The entire CSM team is focusing on developing new methods for modeling how fractures propagate through rock from the single point where they begin. The status quo treats a fracture like a line or flat surface moving through space, with the fracture’s path determined by ad hoc phenomenological rules. In contrast, the Phase Field Approach for porous media, a new method developed at CSM, models a fracture as a volume in space with a route that’s determined by energy minimization—a scientific concept that selects the route with the lowest energy requirements when multiple options are possible. This work extended previous studies done in solid mechanics to poro-mechanics with mathematical analysis and numerical computations.

“The crack propagation path and joining and branching is automatically determined by energy minimization,” Lee said. “This is one of the major advantages for the phase field only. For other methods, you really have to compute how fractures are joining and where they’re branching at the crack tip.”

Another important feature of the fracture propagation algorithm is its coupling to other physics, such as fluid flow. A variety of different fluids—such as proppant, oil, and gas—can pass through fractures, with different fluid types often intermingling together at the same time. The CSM team is working on integrating the mathematics behind this “multiphase” fluid flow as well as the non-Newtonian fluid flow of proppant on its own. Wheeler recently received a $1.5 million “big data” grant from the National Science Foundation to develop computational methods to implement these kinds of algorithms.

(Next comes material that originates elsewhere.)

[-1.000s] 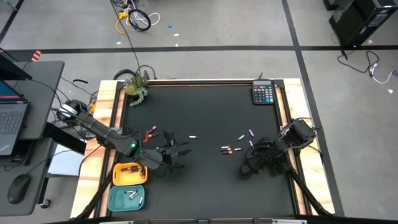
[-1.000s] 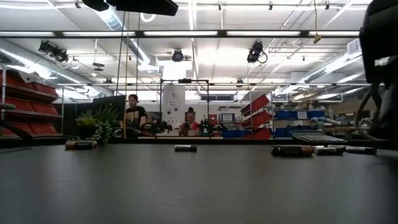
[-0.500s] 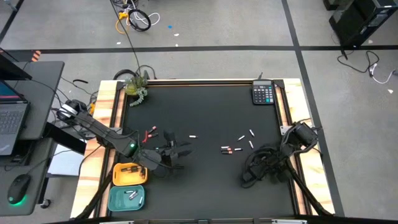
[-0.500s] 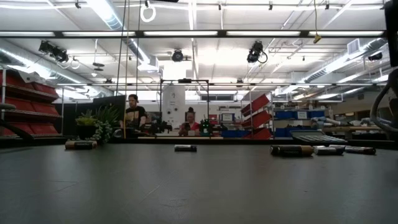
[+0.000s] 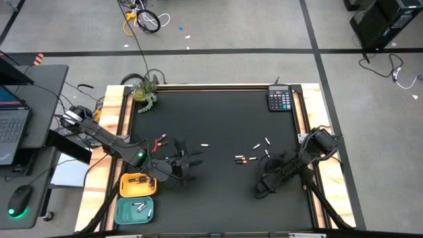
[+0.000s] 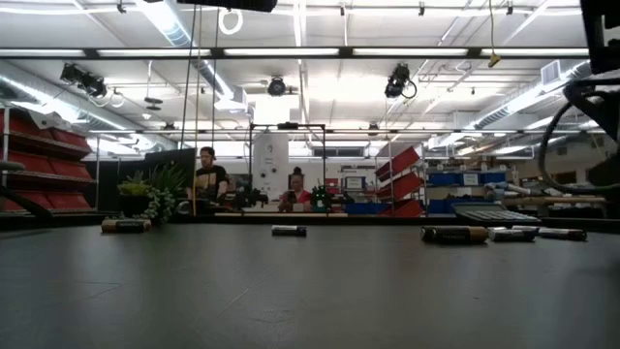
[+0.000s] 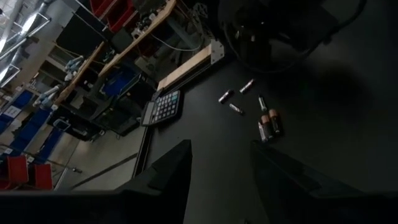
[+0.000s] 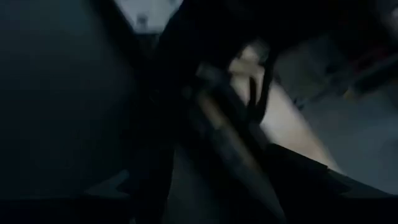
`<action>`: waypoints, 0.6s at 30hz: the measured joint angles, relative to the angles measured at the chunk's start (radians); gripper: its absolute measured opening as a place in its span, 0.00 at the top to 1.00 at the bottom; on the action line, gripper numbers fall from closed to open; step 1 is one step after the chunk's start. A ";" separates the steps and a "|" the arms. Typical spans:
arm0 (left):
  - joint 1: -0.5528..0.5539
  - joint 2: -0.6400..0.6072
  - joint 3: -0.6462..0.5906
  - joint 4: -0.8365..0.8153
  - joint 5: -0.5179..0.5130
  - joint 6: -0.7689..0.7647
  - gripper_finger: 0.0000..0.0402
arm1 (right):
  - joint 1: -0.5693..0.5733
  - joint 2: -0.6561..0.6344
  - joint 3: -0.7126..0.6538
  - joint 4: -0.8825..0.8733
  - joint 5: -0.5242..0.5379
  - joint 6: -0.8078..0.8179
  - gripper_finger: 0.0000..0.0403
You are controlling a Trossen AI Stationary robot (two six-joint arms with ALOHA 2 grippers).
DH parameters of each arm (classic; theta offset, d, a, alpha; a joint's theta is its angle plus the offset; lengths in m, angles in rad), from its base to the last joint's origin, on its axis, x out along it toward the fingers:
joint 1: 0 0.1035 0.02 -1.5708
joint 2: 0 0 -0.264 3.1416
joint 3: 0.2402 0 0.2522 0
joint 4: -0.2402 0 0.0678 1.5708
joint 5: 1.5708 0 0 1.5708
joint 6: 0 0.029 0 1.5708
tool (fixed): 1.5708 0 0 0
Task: Sort batteries
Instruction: Put the black battery into the yellow bin
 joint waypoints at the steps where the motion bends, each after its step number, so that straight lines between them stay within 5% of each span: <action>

"We are currently undertaking ambitious plans to couple fracture propagation techniques with compositional multiphase flow in our in-house reservoir simulator IPARS," says Ben Ganis, a CSM research associate and principal researcher on the NSF grant. "We are combining adaptive mesh refinement, fully-coupled solvers, and computer science techniques to achieve this goal."

According to Wheeler, software for modeling hydraulic fracturing oftentimes treats the coupled physical processes independently, which may cause important interactions to be neglected. However, she notes, it’s difficult to know what mathematics exactly are governing the solutions produced by commercial software, because the codes are proprietary.

Obtaining actual data is an ongoing effort for the center. The center’s industrial affiliates program, which includes some of the world’s largest oil and gas companies, helps foster data exchange, as well as helps guide the research toward problems that are of mutual interest to industry and research.

The field data that the center has received so far has fostered the development of an in-house reservoir simulator and many additional computational tools. Wheeler said that making the “digital oil field” as realistic as possible is the key to improving efficiency of both research and industry moving forward. She’s working to gather more data, and find more places to put it to the test.

“I personally think that this is probably the best scheme that’s available,” Wheeler said of methods being developed at the center. “We’ve matched it with both benchmarks and experiments, but right now coupling it, and being able to use it in field experiments is what we’re in the process of doing.”